Don’t believe the hype

by Carl Mueller

Don’t believe the hype when it comes to job search and career management information.

number_oneThere is a popular Internet job board that advertises on the radio whose ads kind of make me laugh. Their commercials are typical of some of the stuff we hear from people in the job search and career management game.

The commercials always focus on telling people how easy it is for hiring companies to post job ads on their website to find “great staff” and how equally easy it is for job searchers to post their resume for free to find a “better job.”

The commercials use humorous characatures of hiring managers and job searchers – basically exaggerated stereotypes – to show some of the stiffs that exist in the world that many of us have probably bumped into at one point or another in our careers.

Basically, they’re trying to show hiring managers that these sorts of stiffs don’t post resumes in their database while also showing job searchers that these losers don’t post jobs on their website either.

So on the one hand, they tell people how easy it is for anyone to post a job or resume on their website but on the other hand that their website features only a select group of hiring companies and job searchers.

Obviously, the two are conflicting points. I guess it isn’t obvious to them because they’ve been running these ads for a few years now.

Anyone can post a job on an Internet job board.

Anyone can post a resume on an Internet job board.

Internet job boards don’t guarantee any sort of exclusivity or guarantee that only decent companies and skilled job searchers are using them.

In fact, they promote the opposite. That’s why people were to them as monster boards. They try to cast a wide net and sign up as many people as possible. It’s about quantity.

Posting jobs and resumes on job boards is a formality for people these days just like companies once posted ads in the local newspaper when they needed to hire someone even though they knew it would result in them getting dozens if not hundreds of resumes, most of which weren’t suited to the job.

I dealt with one client in the early 2000s who still put every single IT job they had available in the local paper because it was “company policy” as I was told. They’d wait for 3 weeks to weed through the resumes the ad produced and then they’d start working with recruiters like me to help them actually fill the job.
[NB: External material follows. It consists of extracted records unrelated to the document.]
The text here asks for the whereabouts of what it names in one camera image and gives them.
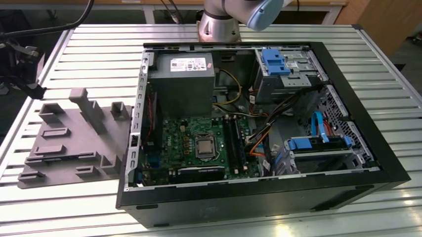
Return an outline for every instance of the wire bundle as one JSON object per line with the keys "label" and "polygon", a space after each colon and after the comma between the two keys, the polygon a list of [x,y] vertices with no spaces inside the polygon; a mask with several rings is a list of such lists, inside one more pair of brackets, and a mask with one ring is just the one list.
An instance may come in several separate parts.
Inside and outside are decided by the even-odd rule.
{"label": "wire bundle", "polygon": [[269,159],[264,154],[261,153],[254,153],[254,149],[258,145],[260,142],[264,141],[264,138],[266,137],[268,133],[269,133],[269,129],[270,129],[270,126],[273,124],[273,122],[276,121],[276,118],[277,116],[281,115],[281,113],[284,111],[287,111],[292,106],[293,104],[296,103],[296,101],[299,100],[300,96],[311,91],[315,91],[315,90],[320,90],[323,88],[324,84],[317,84],[315,86],[311,86],[311,87],[307,87],[307,88],[301,88],[300,90],[297,90],[291,96],[288,96],[273,108],[273,110],[270,111],[270,113],[268,114],[265,120],[264,120],[264,126],[262,128],[254,132],[250,137],[249,137],[249,141],[253,140],[258,135],[260,138],[257,140],[257,142],[254,143],[250,151],[249,151],[249,155],[250,156],[260,156],[260,157],[265,157],[266,159]]}

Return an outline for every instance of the floor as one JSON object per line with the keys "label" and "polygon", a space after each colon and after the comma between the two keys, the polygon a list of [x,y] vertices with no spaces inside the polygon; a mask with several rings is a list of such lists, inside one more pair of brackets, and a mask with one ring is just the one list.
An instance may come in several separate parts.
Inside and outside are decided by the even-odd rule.
{"label": "floor", "polygon": [[[78,16],[80,11],[58,10],[54,12],[57,18],[51,20],[45,11],[33,10],[23,11],[26,19],[33,28],[58,26],[73,22]],[[157,23],[172,23],[168,14],[164,11],[154,11]],[[194,23],[196,11],[182,11],[181,16],[184,22]],[[86,24],[144,24],[144,15],[138,10],[96,10],[92,11],[86,20]],[[33,45],[41,48],[46,57],[50,54],[51,48],[58,38],[57,34],[41,35],[34,38]],[[405,64],[401,73],[409,83],[413,85],[416,91],[422,94],[422,43],[413,45],[411,41],[403,42],[400,49],[391,57],[393,64]],[[21,104],[23,103],[25,95],[14,90],[7,95],[0,96],[0,143],[6,134],[6,131],[13,123],[14,117],[18,113]]]}
{"label": "floor", "polygon": [[412,44],[407,39],[389,60],[393,64],[405,64],[401,74],[417,93],[422,94],[422,42]]}

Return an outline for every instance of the aluminum extrusion table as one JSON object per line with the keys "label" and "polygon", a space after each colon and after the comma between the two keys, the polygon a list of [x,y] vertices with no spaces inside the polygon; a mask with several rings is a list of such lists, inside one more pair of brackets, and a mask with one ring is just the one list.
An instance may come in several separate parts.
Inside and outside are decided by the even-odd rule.
{"label": "aluminum extrusion table", "polygon": [[26,100],[0,147],[0,236],[420,236],[422,98],[364,31],[351,26],[240,28],[242,41],[321,41],[339,65],[411,181],[324,212],[145,230],[114,209],[117,180],[21,190],[17,175],[34,141],[42,103],[88,88],[100,106],[133,106],[144,42],[196,41],[196,26],[82,25],[61,34],[39,76],[42,101]]}

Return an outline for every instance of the cable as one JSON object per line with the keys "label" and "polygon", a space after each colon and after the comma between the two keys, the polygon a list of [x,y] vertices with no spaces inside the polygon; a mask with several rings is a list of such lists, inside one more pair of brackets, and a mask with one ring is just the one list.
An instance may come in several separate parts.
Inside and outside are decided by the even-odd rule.
{"label": "cable", "polygon": [[173,1],[172,1],[172,0],[168,0],[168,1],[169,1],[169,3],[172,4],[173,9],[176,9],[176,14],[177,14],[177,17],[178,17],[180,23],[182,24],[182,17],[181,17],[181,14],[180,14],[178,9],[177,9],[177,7],[176,7],[176,4],[173,3]]}
{"label": "cable", "polygon": [[225,101],[225,102],[218,102],[218,103],[212,103],[213,105],[228,105],[233,102],[236,102],[241,96],[241,86],[240,86],[240,83],[238,83],[238,80],[234,78],[234,76],[222,68],[218,69],[221,72],[225,72],[226,75],[232,78],[232,80],[236,82],[237,84],[237,87],[238,87],[238,92],[237,92],[237,96],[236,98],[233,98],[230,101]]}
{"label": "cable", "polygon": [[293,16],[293,24],[296,24],[296,19],[297,19],[297,15],[299,15],[299,11],[300,11],[300,2],[299,0],[296,0],[296,5],[297,5],[297,8],[296,8],[296,11],[295,11],[295,16]]}
{"label": "cable", "polygon": [[249,114],[250,115],[258,115],[258,114],[253,113],[253,104],[249,105]]}
{"label": "cable", "polygon": [[262,139],[264,139],[264,137],[268,135],[268,133],[269,133],[269,130],[261,135],[260,139],[258,139],[257,142],[254,143],[254,145],[253,145],[253,147],[252,147],[252,149],[250,149],[250,151],[249,151],[249,155],[250,155],[250,156],[262,156],[262,157],[264,157],[262,154],[260,154],[260,153],[253,153],[253,150],[256,149],[258,143],[262,141]]}
{"label": "cable", "polygon": [[232,115],[242,115],[242,116],[246,116],[246,117],[260,117],[258,115],[248,115],[245,113],[241,113],[241,112],[232,112],[232,111],[228,111],[226,109],[224,109],[221,106],[218,105],[213,105],[218,110],[221,110],[224,113],[226,114],[232,114]]}
{"label": "cable", "polygon": [[169,9],[168,9],[168,7],[166,7],[166,4],[164,3],[164,1],[160,0],[160,2],[162,3],[162,5],[164,5],[164,7],[165,7],[165,9],[166,9],[166,11],[168,11],[168,13],[172,14],[172,12],[169,11]]}
{"label": "cable", "polygon": [[15,31],[15,32],[9,32],[9,33],[0,33],[0,40],[5,41],[9,38],[17,38],[17,37],[25,37],[25,36],[33,36],[33,35],[42,35],[42,34],[49,34],[54,32],[61,32],[65,30],[70,30],[76,28],[86,19],[88,14],[92,9],[94,0],[89,0],[86,8],[84,10],[84,13],[81,14],[80,18],[77,19],[76,22],[71,24],[63,25],[63,26],[55,26],[55,27],[49,27],[49,28],[41,28],[41,29],[34,29],[34,30],[25,30],[25,31]]}
{"label": "cable", "polygon": [[178,9],[177,9],[177,7],[176,7],[176,4],[173,3],[172,0],[168,0],[168,1],[169,1],[170,5],[173,6],[173,8],[176,9],[176,15],[174,15],[173,12],[170,12],[170,10],[168,9],[168,6],[166,6],[166,4],[164,3],[164,1],[160,0],[160,2],[162,3],[162,5],[164,5],[164,7],[165,7],[166,12],[169,13],[169,16],[170,16],[170,18],[172,18],[173,22],[174,22],[176,24],[182,24],[182,17],[181,17],[181,14],[180,14]]}

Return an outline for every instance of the blue plastic latch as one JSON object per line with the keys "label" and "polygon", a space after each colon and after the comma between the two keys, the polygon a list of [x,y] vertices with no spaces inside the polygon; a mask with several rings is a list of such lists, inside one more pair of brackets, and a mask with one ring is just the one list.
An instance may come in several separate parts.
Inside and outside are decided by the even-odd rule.
{"label": "blue plastic latch", "polygon": [[293,140],[287,141],[287,144],[288,144],[289,150],[296,149],[296,144],[295,144]]}
{"label": "blue plastic latch", "polygon": [[343,139],[344,139],[347,148],[351,148],[351,146],[352,146],[351,138],[348,136],[344,136]]}
{"label": "blue plastic latch", "polygon": [[289,146],[289,150],[312,148],[308,138],[295,138],[291,139],[287,143]]}
{"label": "blue plastic latch", "polygon": [[262,64],[265,65],[269,76],[278,76],[278,75],[289,75],[289,69],[285,67],[284,64],[284,57],[280,55],[277,49],[262,49]]}
It was the same process every time: pay for an ad in the newspaper that they knew wouldn’t work, and then pay a recruiter like me to help them actually fill the job.

I helped them place 3 people within one year. All three jobs had previously been advertised in the paper, obviously unsuccessfully.

Can you get a job (or hire a person) through an Internet job board?

Of course.

You can probably still get a job or hire a good person through a newspaper ad, too. I got a job from a newspaper ad so I know it can happen.

The point is to set your expectations and don’t allow people to set them for you. Be realistic with your expectations especially as it pertains to what you can accomplish with various career services regardless of how they are promoted.